ACTIVITY: Below are some records; copy them word for word and drop the pictures.

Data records
· · ·

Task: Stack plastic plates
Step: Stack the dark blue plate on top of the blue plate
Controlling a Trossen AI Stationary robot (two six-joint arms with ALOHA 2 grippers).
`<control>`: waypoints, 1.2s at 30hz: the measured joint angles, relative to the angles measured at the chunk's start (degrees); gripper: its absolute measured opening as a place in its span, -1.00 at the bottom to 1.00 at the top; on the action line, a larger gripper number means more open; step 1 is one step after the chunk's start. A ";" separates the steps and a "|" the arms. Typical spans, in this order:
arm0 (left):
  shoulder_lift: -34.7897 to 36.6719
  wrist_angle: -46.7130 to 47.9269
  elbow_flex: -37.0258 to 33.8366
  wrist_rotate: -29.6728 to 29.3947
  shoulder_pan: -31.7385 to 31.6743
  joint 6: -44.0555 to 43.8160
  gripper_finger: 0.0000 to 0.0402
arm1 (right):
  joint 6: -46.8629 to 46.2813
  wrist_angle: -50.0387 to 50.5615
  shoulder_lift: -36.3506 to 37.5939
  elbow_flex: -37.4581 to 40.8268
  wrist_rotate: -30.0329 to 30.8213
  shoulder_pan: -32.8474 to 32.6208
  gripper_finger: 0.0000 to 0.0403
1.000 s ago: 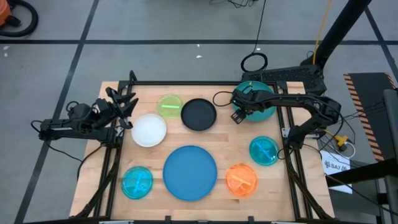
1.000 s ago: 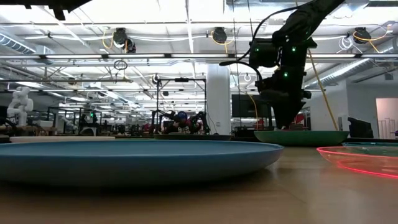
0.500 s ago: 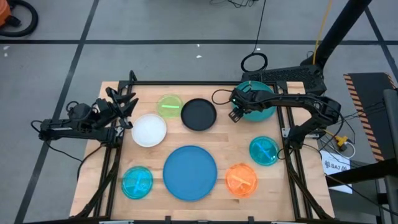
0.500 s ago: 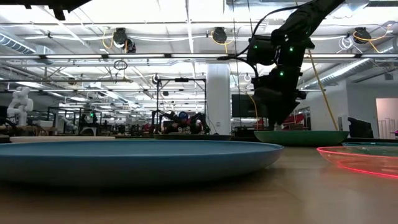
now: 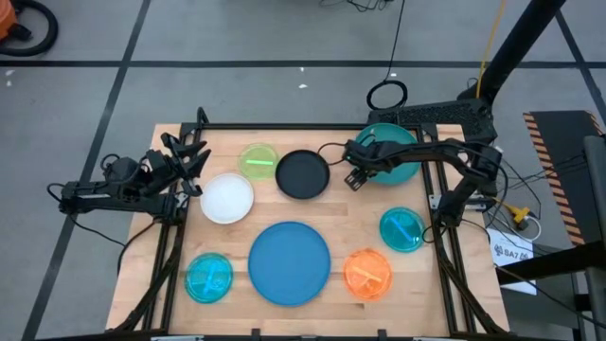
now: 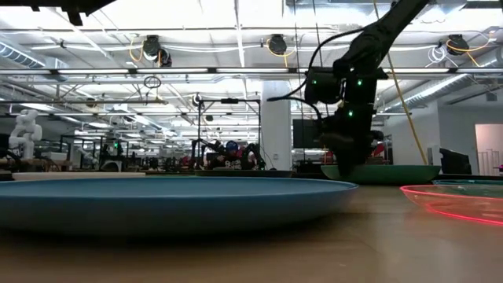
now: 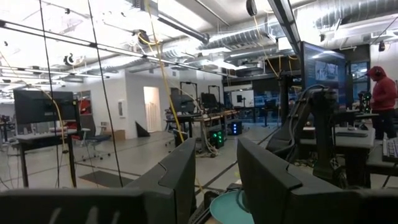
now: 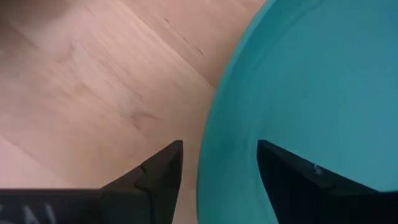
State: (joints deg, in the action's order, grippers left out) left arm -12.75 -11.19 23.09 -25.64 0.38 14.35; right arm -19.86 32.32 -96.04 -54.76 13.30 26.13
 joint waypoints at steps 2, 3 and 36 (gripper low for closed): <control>0.00 0.01 0.00 0.01 0.01 0.00 -0.37 | 0.00 -0.23 -0.79 0.00 0.00 0.00 -0.08; 0.00 0.01 0.00 0.01 0.00 0.00 -0.37 | 0.00 -0.33 -1.08 0.00 0.04 0.00 -0.12; 0.02 -0.58 0.00 -0.01 0.01 -2.96 -0.37 | -0.04 7.17 14.39 0.04 6.84 -9.32 -0.94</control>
State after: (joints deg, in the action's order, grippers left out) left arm -12.73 -11.77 23.09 -25.64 0.40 11.39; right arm -19.90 39.49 -81.65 -54.72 20.14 16.81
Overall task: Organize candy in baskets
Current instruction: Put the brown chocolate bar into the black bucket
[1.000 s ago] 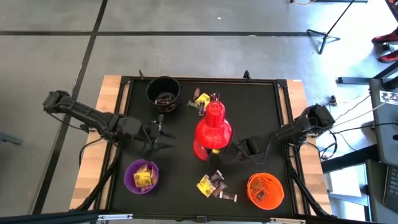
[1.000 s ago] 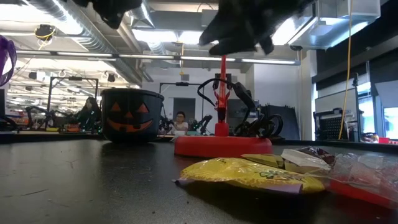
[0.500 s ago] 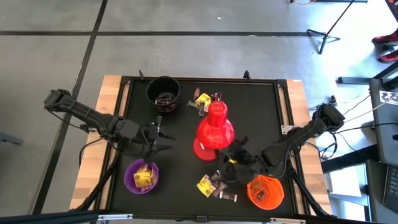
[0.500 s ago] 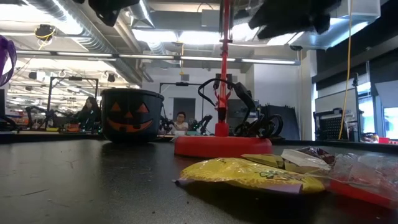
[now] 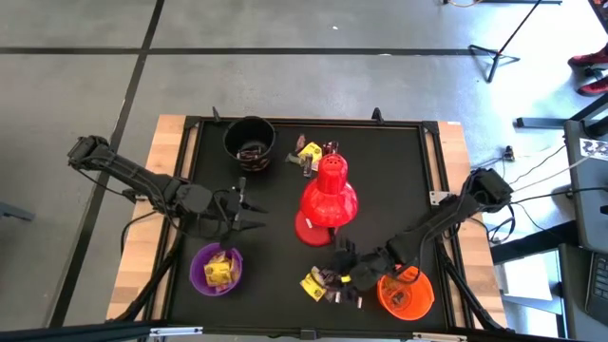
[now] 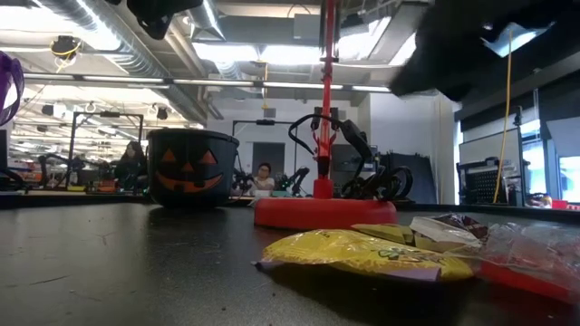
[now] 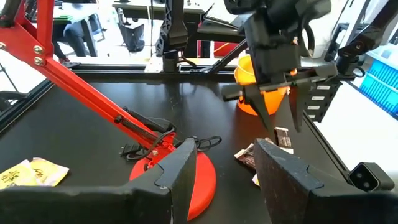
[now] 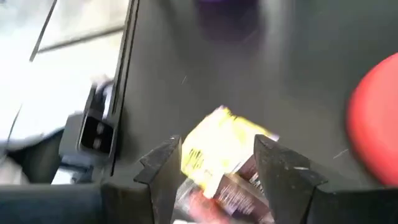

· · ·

ANSWER TO THE EXERCISE:
Task: Stack plastic plates
Step: Stack the dark blue plate on top of the blue plate
Controlling a Trossen AI Stationary robot (two six-joint arms with ALOHA 2 grippers).
`<control>`: waypoints, 1.2s at 30hz: the measured joint angles, relative to the angles measured at the chunk's start (degrees); gripper: its absolute measured opening as a place in its span, -1.00 at the bottom to 1.00 at the top; on the action line, a larger gripper number means more open; step 1 is one step after the chunk's start. A ";" separates the steps and a "|" the arms. Typical spans, in this order:
arm0 (left):
  shoulder_lift: -34.7897 to 36.6719
  wrist_angle: -46.7130 to 47.9269
  elbow_flex: -37.0258 to 33.8366
  wrist_rotate: -29.6728 to 29.3947
  shoulder_pan: -31.7385 to 31.6743
  joint 6: -44.0555 to 43.8160
  gripper_finger: 0.0000 to 0.0402
arm1 (right):
  joint 6: -46.8629 to 46.2813
  wrist_angle: -50.0387 to 50.5615
  shoulder_lift: -36.3506 to 37.5939
  elbow_flex: -37.4581 to 40.8268
  wrist_rotate: -30.0329 to 30.8213
  shoulder_pan: -32.8474 to 32.6208
  gripper_finger: 0.0000 to 0.0403
1.000 s ago: 
1.000 s ago: 
0.500 s ago: 
0.500 s ago: 
now: 
now: 
now: 
now: 
State: (joints deg, in the action's order, grippers left out) left arm -12.75 -11.19 23.09 -25.64 0.38 14.35; right arm -19.86 32.32 -96.04 -54.76 13.30 26.13
 joint waypoints at steps 2, 3 and 36 (gripper low for closed): <control>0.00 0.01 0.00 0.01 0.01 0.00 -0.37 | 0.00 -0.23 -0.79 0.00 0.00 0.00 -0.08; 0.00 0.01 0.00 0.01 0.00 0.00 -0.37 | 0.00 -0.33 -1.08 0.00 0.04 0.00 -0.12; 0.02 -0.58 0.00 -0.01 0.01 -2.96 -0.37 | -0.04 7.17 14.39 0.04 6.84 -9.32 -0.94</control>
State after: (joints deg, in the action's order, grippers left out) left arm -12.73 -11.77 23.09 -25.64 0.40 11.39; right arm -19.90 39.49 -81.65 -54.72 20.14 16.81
Overall task: Organize candy in baskets
Current instruction: Put the brown chocolate bar into the black bucket
[1.000 s ago] 
[1.000 s ago] 
[0.500 s ago] 
[0.500 s ago] 
[now] 
[now] 
[now] 
[now] 

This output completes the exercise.